- Your instructions:
Copy out every line of the listing in which "metal" appears.

************

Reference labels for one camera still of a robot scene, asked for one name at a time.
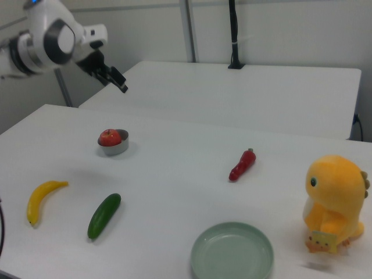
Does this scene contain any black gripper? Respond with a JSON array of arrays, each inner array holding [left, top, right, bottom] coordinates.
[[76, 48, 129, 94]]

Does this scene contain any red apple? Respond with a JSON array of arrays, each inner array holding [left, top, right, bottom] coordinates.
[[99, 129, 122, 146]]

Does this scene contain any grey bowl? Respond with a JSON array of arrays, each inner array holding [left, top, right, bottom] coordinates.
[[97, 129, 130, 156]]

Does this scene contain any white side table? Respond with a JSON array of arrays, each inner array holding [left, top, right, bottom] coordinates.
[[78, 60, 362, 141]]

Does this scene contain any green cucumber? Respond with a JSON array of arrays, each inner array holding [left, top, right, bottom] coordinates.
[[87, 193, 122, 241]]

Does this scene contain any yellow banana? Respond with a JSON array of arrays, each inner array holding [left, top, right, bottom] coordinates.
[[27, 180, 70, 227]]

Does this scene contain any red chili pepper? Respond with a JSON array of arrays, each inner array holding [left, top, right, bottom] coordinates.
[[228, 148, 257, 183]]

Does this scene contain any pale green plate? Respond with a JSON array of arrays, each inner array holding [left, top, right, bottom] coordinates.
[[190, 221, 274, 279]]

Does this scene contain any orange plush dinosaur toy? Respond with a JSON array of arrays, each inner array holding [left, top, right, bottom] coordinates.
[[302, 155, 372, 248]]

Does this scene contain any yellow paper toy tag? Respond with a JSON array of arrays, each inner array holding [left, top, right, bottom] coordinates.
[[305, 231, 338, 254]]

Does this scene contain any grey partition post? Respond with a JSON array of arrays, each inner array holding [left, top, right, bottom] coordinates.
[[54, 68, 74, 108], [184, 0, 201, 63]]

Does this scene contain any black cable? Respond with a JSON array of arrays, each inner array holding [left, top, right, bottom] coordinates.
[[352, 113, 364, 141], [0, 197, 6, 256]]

************

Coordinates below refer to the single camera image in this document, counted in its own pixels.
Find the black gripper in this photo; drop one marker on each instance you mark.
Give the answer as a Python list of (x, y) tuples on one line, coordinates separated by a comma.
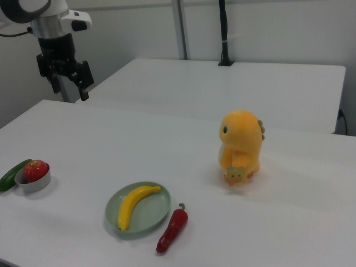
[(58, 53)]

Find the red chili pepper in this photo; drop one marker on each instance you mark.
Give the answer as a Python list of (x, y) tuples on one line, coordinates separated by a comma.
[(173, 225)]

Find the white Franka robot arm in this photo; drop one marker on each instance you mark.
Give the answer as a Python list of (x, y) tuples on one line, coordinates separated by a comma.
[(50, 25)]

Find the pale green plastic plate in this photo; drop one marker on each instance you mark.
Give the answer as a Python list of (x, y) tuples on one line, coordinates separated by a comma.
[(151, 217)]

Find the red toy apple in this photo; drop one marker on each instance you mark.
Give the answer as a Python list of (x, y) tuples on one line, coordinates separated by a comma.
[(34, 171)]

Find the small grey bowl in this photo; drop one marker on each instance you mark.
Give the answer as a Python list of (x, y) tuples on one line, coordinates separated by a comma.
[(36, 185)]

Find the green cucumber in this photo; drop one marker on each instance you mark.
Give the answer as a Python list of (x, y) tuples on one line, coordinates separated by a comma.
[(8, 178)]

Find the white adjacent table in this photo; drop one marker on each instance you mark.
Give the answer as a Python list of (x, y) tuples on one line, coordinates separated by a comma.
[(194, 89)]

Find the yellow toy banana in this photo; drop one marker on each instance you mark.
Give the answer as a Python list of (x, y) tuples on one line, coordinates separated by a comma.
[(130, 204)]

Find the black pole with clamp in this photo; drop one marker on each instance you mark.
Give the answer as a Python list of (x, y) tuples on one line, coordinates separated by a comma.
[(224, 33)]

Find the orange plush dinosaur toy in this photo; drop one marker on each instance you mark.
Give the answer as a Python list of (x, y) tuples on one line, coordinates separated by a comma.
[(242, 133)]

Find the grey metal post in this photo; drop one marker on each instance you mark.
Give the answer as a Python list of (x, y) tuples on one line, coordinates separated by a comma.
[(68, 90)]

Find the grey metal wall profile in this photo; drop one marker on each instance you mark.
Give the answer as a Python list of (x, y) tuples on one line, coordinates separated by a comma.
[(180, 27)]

************

- Reply to the exercise:
Find the grey metal post in this photo; drop one marker on each instance you mark.
Find the grey metal wall profile in this photo; drop one marker on each instance you mark.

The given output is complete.